ACTIVITY:
Only the lines of the data below from the one with "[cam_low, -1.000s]" through the one with "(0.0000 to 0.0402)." are wanted. Repeat them exactly.
---
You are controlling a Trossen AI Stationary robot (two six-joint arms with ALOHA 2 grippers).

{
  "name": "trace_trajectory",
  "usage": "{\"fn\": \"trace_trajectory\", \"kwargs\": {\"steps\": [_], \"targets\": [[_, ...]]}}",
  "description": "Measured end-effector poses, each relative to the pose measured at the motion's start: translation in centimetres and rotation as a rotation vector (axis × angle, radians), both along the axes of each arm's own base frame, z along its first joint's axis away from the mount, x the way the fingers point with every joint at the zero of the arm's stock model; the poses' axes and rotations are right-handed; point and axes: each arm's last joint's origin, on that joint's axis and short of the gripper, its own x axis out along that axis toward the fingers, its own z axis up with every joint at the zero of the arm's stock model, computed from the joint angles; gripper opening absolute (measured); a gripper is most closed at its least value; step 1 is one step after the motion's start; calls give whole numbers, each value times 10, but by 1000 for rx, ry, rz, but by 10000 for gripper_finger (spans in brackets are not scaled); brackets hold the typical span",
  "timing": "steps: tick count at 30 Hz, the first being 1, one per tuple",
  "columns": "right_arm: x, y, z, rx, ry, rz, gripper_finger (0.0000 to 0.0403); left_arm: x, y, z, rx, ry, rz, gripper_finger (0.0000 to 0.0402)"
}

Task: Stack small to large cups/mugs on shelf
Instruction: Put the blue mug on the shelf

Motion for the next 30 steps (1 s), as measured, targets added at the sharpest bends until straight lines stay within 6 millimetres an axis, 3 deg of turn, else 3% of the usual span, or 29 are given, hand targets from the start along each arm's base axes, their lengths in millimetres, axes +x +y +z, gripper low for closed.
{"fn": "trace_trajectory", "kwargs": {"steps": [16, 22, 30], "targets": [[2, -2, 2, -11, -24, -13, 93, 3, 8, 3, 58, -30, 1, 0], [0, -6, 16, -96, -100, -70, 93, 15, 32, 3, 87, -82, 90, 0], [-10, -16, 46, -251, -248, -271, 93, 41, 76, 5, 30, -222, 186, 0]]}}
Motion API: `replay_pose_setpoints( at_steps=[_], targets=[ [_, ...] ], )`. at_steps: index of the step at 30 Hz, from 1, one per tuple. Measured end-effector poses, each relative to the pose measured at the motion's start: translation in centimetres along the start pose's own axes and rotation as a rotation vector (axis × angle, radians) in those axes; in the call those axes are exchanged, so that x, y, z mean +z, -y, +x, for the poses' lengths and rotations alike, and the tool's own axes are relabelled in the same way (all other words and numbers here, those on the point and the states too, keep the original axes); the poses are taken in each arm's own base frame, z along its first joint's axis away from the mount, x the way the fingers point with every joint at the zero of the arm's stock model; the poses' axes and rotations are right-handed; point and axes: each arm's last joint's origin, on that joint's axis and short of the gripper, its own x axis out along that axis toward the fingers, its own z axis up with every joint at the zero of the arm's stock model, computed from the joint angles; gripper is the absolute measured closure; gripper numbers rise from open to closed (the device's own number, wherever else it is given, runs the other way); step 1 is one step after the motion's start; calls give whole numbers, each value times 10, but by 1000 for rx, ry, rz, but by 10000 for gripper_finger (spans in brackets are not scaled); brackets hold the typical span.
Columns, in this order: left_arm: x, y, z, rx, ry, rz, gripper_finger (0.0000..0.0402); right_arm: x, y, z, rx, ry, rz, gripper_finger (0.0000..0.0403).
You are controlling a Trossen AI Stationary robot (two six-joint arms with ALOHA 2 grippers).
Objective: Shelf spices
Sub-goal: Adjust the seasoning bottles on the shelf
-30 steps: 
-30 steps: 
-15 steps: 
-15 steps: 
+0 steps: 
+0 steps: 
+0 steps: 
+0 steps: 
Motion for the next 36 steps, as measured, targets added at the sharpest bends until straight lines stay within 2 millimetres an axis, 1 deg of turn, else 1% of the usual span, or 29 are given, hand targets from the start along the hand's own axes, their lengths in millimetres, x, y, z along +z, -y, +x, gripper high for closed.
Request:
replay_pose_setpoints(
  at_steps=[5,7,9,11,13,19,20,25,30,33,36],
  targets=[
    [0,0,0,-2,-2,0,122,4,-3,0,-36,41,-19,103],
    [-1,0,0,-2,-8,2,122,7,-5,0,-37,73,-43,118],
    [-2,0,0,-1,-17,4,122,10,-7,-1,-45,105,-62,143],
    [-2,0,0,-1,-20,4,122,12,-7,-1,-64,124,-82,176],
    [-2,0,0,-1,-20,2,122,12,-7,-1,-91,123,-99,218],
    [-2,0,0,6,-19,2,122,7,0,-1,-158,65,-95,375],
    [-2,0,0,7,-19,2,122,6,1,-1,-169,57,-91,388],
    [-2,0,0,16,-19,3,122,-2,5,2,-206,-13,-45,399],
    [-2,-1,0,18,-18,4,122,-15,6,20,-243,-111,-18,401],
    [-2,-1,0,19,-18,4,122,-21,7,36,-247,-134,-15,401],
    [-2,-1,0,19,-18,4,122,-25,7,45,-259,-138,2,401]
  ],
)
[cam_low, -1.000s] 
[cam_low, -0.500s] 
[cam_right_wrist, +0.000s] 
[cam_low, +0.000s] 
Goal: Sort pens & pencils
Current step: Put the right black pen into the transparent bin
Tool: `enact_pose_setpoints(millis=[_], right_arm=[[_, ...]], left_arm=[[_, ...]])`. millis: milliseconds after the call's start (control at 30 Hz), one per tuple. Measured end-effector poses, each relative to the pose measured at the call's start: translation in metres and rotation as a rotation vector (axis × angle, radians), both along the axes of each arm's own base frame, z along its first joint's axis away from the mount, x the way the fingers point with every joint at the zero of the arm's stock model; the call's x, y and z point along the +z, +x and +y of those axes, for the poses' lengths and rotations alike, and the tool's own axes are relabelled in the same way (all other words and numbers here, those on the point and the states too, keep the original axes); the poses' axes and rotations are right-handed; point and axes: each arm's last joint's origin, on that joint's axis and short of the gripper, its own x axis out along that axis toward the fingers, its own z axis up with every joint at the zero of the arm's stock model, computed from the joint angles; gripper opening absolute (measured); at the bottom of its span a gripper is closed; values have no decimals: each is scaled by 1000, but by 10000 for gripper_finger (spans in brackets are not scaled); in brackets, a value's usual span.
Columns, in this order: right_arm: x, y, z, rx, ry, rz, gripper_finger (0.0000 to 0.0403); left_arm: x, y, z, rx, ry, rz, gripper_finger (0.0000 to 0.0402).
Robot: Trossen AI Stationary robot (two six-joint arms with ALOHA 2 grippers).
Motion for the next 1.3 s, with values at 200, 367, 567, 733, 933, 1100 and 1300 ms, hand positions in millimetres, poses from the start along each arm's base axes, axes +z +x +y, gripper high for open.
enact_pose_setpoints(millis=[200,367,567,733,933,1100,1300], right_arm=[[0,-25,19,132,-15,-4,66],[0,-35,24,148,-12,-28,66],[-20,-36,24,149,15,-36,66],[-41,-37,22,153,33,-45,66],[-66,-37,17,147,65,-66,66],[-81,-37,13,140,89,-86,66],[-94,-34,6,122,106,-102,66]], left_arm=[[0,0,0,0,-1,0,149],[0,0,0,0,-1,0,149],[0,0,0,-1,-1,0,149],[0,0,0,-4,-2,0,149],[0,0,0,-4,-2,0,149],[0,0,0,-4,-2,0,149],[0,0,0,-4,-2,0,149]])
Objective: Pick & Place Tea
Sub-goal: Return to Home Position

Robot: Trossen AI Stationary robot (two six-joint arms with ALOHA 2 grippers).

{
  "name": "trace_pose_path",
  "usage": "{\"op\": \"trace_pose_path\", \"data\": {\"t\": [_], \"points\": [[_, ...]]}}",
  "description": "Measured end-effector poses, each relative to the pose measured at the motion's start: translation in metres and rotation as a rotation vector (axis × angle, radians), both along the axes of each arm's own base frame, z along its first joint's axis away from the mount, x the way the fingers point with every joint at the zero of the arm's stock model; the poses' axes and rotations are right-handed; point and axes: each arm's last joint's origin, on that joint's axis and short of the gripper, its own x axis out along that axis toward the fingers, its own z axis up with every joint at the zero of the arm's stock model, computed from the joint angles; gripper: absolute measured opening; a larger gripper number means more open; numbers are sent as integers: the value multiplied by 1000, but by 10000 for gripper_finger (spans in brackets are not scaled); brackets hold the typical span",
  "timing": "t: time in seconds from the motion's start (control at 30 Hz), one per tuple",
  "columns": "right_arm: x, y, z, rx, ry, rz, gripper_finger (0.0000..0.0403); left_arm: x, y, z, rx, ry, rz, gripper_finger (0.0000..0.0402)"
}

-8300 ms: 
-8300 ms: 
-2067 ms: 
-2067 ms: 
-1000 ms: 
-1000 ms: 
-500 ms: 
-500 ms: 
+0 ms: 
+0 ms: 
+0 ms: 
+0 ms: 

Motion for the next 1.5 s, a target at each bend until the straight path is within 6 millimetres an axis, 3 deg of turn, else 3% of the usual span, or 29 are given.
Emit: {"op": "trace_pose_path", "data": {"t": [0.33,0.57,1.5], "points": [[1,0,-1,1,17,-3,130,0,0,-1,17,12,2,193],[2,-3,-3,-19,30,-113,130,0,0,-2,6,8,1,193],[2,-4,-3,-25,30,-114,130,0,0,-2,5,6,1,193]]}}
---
RESULT:
[cam_low, -1.000s] 
[cam_low, -0.500s] 
[cam_right_wrist, +0.000s] 
[cam_low, +0.000s] 
Goal: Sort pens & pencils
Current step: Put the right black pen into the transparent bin
Tool: `enact_pose_setpoints(millis=[_], right_arm=[[_, ...]], left_arm=[[_, ...]])`. millis: milliseconds after the call's start (control at 30 Hz), one per tuple. Measured end-effector poses, each relative to the pose measured at the call's start: translation in metres and rotation as a rotation vector (axis × angle, radians), both along the axes of each arm's own base frame, z along its first joint's axis away from the mount, x the way the fingers point with every joint at the zero of the arm's stock model; the call's x, y and z point along the +z, +x and +y of those axes, for the poses' lengths and rotations alike, and the tool's own axes are relabelled in the same way (all other words and numbers here, those on the point and the states too, keep the original axes); the poses' axes and rotations are right-handed; point and axes: each arm's last joint's origin, on that joint's axis and short of the gripper, its own x axis out along that axis toward the fingers, its own z axis up with every joint at the zero of the arm's stock model, computed from the joint angles; gripper opening absolute (measured); at the bottom of its span a gripper is closed; values have no decimals: each is scaled by 1000, but by 10000 for gripper_finger (spans in brackets are not scaled); in brackets, a value's usual span.
Columns, in this order: right_arm: x, y, z, rx, ry, rz, gripper_finger (0.0000 to 0.0403); left_arm: x, y, z, rx, ry, rz, gripper_finger (0.0000 to 0.0402).

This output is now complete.